Configuring Azure AD DS

Cisco Secure Email Cloud Gateway

📘

Note

Cisco Secure Email Cloud Gateway supports the following:

  • LDAPS: Using secure LDAP services over the internet on CES devices
  • CES VPN: Creating a direct S2S VPN to the Cisco CES infrastructure

❗️

Note

Please note that Azure Active Directory Domain Service (AD DS) can be utilized for LDAP lookups. Azure AD alone cannot. When maintaining sessions, Azure AD will close sessions without warning. Please be sure that you are using Azure AD DS.

About

Cisco Email Security administrators can enable LDAP lookups against their Microsoft Office 365-managed domains by utilizing Azure. If you store user information within LDAP directories in your network infrastructure — for the purposes of this document, in Microsoft Azure Active Directory Domain Service — you can configure the appliance to query your LDAP servers to accept, route, and authenticate messages. You can configure the appliance to work with one or multiple LDAP servers.

We will be utilizing two LDAP queries in this document:

  • Acceptance Queries.
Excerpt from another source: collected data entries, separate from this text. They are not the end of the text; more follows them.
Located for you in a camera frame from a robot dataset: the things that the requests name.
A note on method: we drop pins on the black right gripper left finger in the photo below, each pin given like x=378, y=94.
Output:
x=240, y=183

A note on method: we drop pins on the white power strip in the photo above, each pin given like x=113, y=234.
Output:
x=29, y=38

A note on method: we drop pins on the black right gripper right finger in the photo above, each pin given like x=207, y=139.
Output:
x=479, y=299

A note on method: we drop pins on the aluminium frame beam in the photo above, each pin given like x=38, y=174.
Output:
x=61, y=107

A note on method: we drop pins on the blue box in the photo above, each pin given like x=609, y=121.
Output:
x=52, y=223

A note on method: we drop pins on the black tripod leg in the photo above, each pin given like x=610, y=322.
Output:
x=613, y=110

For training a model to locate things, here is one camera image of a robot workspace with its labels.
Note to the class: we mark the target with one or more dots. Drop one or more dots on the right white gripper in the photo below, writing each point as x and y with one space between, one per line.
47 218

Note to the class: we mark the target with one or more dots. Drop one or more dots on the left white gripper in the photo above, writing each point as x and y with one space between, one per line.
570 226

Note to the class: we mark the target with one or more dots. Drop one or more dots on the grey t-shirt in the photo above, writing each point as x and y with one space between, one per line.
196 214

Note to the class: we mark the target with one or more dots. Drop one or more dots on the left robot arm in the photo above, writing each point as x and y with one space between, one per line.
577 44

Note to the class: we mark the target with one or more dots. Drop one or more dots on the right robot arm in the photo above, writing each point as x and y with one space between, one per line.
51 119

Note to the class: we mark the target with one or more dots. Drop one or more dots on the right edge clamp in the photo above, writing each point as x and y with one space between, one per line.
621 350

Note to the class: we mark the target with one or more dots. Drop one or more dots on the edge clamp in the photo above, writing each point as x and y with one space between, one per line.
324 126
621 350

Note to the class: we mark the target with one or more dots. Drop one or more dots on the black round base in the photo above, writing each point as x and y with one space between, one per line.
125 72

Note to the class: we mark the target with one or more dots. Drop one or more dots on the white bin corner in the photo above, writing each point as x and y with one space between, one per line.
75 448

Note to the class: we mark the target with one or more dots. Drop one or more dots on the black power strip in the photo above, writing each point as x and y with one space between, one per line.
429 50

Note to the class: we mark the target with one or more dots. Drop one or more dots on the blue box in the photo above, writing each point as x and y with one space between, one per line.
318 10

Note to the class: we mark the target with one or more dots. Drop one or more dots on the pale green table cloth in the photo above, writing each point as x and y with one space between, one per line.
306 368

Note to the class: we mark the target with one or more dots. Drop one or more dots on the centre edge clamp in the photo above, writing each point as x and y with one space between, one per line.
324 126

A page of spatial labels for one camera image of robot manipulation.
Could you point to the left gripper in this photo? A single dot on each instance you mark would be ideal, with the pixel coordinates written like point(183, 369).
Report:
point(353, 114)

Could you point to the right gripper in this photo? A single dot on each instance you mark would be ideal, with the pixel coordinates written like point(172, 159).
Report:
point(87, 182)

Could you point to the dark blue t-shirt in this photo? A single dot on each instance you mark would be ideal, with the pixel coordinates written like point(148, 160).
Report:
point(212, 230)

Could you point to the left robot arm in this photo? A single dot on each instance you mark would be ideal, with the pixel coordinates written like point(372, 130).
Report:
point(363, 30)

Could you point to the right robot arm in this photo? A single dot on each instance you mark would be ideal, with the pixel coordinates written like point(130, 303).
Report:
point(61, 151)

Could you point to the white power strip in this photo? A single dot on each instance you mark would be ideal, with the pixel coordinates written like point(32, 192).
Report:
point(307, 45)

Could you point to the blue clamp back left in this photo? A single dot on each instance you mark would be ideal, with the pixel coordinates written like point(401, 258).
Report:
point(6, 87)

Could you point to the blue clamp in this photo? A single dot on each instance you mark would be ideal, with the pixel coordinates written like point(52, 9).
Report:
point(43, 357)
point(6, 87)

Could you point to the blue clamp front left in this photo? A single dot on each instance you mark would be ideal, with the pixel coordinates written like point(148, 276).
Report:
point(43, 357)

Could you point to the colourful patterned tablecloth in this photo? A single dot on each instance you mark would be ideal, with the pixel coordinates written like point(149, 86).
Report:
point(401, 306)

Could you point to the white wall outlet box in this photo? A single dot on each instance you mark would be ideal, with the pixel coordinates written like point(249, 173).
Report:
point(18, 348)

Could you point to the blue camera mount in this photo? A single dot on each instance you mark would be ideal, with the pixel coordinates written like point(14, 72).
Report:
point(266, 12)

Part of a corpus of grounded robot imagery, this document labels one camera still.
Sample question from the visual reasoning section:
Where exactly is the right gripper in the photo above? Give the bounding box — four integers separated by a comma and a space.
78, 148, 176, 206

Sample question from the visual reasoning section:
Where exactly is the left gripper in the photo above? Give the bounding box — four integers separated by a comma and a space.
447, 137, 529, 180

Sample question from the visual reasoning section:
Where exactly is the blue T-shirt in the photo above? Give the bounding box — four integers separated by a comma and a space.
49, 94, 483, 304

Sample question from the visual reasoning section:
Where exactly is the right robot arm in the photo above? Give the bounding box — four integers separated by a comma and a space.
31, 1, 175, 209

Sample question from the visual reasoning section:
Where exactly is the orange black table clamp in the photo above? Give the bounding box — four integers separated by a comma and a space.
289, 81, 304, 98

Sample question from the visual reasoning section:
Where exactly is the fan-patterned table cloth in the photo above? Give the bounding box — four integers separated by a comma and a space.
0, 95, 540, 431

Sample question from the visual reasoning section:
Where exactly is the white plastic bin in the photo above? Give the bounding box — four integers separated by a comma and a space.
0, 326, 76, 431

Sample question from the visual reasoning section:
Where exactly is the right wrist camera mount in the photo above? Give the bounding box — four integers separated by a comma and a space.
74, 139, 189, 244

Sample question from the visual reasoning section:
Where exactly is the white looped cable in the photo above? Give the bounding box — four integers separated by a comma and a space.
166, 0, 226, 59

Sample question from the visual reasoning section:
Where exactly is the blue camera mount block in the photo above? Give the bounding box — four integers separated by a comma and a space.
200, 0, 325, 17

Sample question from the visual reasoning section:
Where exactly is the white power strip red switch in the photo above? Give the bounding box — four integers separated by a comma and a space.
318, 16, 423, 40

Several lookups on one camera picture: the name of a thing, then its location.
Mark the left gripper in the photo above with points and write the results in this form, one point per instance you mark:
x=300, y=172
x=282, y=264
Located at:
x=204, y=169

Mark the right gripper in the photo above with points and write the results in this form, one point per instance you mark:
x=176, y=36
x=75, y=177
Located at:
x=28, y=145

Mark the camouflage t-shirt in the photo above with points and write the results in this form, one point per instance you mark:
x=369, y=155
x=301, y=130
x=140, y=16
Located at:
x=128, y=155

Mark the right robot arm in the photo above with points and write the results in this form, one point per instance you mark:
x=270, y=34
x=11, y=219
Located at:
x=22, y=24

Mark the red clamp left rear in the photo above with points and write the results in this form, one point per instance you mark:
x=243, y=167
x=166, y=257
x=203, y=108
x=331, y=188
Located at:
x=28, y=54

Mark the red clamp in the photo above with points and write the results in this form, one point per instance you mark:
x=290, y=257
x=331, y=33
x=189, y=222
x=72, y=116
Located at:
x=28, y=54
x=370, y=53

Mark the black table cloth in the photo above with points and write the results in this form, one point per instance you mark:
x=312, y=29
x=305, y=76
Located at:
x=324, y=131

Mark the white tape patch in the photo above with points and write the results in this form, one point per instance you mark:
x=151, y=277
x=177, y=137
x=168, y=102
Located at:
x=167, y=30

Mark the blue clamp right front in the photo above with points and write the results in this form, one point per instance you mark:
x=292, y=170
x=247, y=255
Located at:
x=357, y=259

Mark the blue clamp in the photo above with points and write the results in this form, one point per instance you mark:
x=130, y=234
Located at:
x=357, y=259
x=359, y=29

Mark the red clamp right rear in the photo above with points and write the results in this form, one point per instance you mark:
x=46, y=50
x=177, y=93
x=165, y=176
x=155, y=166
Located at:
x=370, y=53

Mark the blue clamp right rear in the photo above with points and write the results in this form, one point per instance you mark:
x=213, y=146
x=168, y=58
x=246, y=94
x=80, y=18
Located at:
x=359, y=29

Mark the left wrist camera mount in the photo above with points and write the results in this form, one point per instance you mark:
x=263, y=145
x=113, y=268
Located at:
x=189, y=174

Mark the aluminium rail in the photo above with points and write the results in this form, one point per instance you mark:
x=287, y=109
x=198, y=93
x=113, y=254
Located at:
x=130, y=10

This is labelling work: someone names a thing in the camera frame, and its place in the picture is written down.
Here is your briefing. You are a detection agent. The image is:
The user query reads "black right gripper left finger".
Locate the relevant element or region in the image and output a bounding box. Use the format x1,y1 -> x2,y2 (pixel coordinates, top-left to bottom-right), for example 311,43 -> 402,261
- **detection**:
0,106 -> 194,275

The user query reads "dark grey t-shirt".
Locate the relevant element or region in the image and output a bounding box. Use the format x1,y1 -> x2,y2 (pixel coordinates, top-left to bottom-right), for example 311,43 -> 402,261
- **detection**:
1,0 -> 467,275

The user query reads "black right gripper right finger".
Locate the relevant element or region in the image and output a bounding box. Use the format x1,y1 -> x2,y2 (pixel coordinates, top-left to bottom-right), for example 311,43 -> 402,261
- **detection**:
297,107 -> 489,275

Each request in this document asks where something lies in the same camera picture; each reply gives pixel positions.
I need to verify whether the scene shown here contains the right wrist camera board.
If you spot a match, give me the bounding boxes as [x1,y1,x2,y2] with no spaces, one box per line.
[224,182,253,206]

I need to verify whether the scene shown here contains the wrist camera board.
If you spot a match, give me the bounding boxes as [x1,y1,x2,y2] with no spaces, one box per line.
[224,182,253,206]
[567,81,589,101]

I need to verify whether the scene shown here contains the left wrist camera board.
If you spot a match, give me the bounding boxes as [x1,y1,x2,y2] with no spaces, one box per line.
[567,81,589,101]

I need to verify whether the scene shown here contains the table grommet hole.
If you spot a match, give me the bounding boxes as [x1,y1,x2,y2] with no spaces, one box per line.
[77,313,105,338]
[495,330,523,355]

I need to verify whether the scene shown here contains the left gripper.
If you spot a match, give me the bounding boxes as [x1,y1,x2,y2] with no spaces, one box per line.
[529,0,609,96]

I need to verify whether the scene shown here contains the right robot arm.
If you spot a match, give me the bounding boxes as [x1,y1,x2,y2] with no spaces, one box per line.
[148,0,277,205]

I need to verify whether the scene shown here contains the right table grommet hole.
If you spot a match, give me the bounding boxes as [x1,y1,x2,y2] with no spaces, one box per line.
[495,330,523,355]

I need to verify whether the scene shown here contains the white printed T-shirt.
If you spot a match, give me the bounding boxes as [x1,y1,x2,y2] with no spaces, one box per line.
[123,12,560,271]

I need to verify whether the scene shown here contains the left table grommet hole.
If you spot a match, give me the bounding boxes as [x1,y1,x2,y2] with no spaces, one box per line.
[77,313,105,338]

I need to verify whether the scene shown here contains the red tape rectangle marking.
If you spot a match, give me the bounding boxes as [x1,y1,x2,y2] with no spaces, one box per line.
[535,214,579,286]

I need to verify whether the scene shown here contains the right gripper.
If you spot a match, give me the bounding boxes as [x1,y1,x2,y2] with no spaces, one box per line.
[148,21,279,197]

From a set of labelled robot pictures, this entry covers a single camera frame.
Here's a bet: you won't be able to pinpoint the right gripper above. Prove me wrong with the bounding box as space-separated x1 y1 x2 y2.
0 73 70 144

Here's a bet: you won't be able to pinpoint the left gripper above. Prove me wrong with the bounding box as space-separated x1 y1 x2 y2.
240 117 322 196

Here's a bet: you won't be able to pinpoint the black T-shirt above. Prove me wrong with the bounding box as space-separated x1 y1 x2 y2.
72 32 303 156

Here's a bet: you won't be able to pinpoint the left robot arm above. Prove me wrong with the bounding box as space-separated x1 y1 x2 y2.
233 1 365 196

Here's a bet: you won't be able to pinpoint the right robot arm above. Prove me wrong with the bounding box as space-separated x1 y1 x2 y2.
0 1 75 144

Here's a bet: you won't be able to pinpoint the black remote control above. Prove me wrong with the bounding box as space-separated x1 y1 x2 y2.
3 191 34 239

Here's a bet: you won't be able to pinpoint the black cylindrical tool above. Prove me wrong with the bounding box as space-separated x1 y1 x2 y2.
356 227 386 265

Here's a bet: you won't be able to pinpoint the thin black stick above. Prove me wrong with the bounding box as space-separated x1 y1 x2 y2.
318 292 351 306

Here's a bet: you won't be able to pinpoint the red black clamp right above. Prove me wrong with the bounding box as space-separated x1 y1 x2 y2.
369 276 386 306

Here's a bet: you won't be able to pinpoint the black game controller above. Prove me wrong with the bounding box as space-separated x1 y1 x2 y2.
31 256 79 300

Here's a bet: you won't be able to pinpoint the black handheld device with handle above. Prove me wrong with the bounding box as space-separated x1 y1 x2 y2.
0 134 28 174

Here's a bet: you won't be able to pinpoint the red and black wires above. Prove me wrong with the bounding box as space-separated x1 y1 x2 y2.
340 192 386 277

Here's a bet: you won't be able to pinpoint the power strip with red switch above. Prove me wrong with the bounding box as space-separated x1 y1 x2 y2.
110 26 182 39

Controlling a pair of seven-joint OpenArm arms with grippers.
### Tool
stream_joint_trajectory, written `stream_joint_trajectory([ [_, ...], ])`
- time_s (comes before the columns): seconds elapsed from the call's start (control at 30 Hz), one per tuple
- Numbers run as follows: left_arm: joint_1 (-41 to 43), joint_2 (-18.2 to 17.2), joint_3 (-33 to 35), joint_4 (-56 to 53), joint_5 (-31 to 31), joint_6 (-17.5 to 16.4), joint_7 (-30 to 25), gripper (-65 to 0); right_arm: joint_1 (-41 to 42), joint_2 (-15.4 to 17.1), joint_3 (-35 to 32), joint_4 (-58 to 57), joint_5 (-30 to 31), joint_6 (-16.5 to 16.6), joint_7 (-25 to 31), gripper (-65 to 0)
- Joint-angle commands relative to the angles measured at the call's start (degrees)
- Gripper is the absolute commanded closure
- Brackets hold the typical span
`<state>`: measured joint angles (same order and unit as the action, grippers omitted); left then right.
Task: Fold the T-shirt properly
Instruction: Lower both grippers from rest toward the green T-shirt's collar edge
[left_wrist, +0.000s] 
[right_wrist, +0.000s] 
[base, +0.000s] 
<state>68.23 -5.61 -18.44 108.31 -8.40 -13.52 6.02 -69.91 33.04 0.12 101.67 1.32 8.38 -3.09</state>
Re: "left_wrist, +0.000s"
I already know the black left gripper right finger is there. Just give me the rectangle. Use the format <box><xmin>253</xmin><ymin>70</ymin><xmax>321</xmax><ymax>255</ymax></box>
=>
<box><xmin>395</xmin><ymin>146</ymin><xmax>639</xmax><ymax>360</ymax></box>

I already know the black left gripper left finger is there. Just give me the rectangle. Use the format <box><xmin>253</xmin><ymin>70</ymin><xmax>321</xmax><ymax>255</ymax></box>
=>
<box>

You can use your existing LDAP infrastructure to define how the recipient email address of incoming messages (on a public listener) should be handled.
  • Group Queries. You can configure the appliance to perform actions on messages based on the groups in the LDAP directory. You do this by associating a group query with a message filter. You can perform any message action available for message filters on messages that match the defined LDAP group.

For additional LDAP queries and advanced LDAP setup, please refer to the User Guide for the version of AsyncOS that your Email Security Appliance (ESA) is currently running.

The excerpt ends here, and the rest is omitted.